Boy, oh boy—as someone who has benefited so much from the experience and expertise of those with legitimate electronics knowledge, let me save you a lot of time and trouble. I make my money mixing records and playing guitar—I will always be the first to admit that I have no business working on electronics, but when it comes to the effects of strings I can tell you a lot. Unless you just prefer the feel of a big string under your fingers, go with the lightest gauge you can stand with respect to your tuning.The other thing is as you change string gauge and tension the pull on the neck changes , often the truss rod will need a tweek , it has a lot to do with taste and playing style but the right truss rod setting can make a big difference to playabillity . Its something thats easily do-able by the user but bear in mind a quarter or half turn should get you where you need to be .
I shared a workshop with a luthier for many years and he often got in guitars with sheared truss rods due to over tightening by ham fisted owners , that turns into a big job as the fingerboard needs to be removed to effect a repair . So either be very careful if you decide to do it yourself or get a professional .
The vast majority of players seem to favour Martin Sp strings , coated strings being much more expensive tended only to be used by people who gigged heavily , I tend to agree with Abbey that the coated Elixir type string sounds a bit lifeless .
While electric guitars can withstand large changes in string gauge, acoustic guitars are really different animals altogether.
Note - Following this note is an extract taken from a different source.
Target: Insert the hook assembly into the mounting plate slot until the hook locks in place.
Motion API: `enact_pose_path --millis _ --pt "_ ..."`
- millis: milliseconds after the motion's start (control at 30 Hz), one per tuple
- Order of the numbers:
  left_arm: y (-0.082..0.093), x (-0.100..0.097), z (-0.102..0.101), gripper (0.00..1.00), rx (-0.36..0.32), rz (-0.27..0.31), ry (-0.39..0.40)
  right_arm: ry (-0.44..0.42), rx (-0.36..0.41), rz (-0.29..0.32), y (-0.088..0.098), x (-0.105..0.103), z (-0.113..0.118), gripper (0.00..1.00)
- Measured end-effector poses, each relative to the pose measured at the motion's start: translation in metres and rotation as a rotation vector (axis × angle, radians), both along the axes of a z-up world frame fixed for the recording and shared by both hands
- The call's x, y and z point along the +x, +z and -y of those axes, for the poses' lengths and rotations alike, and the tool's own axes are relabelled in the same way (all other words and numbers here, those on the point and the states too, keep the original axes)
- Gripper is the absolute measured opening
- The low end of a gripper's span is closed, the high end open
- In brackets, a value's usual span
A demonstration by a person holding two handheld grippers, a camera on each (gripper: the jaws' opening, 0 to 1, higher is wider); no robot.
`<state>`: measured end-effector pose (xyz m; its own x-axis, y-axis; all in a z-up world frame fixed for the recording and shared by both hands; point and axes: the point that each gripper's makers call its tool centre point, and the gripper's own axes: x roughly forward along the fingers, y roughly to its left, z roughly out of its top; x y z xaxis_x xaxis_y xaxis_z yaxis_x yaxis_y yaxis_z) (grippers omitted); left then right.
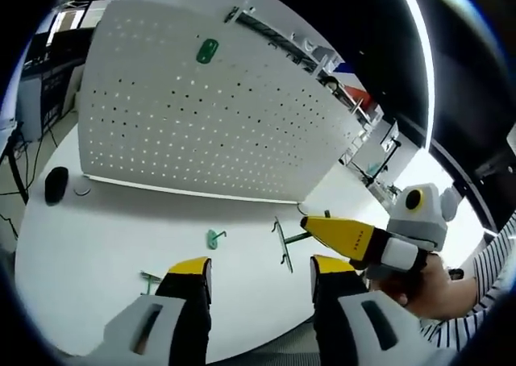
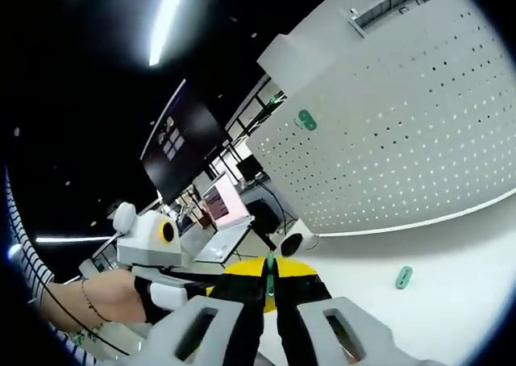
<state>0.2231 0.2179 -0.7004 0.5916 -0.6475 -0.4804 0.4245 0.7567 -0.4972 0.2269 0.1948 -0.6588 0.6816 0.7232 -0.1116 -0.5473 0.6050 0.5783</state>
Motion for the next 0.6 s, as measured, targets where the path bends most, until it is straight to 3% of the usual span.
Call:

A typical player only thinks of the changes as they relate to their fingers. The reality is how they affect the tension on the bracing; the grain orientation of the top, sides, back, and bridge, and the way they're glued together; the relationship of the nut and bridge. From what the OP has said, I don't expect there to be a big jump in tension/gauge, but it's always worth considering all factors in the equation as it relates to the long-term effects. But you're not wrong at all—a truss rod is an incredibly easy thing to screw up without care, and folks often monkey with the truss rod first if a guitar's action changes after a switch in strings.
Anyway, I feel like I might've only bought a coated set once in my teens, but from memory the tension was not sufficiently different to make changes at the truss rod. I'll still stand by what I've said before: the top end lasts a bit longer and might even by more pronounced when you first string the guitar, but it's far more artificial than anything else you could buy today or even fifty years ago. I bought Martins for nearly a decade and no one that paid for my playing complained—nor did my hands. I like the nickel-wound D'Addarios these days because I prefer warmer sounds, but if Martins are as cheap in New Jersey as they are in Tennessee you'll be well served to grab a set and let us know what you think.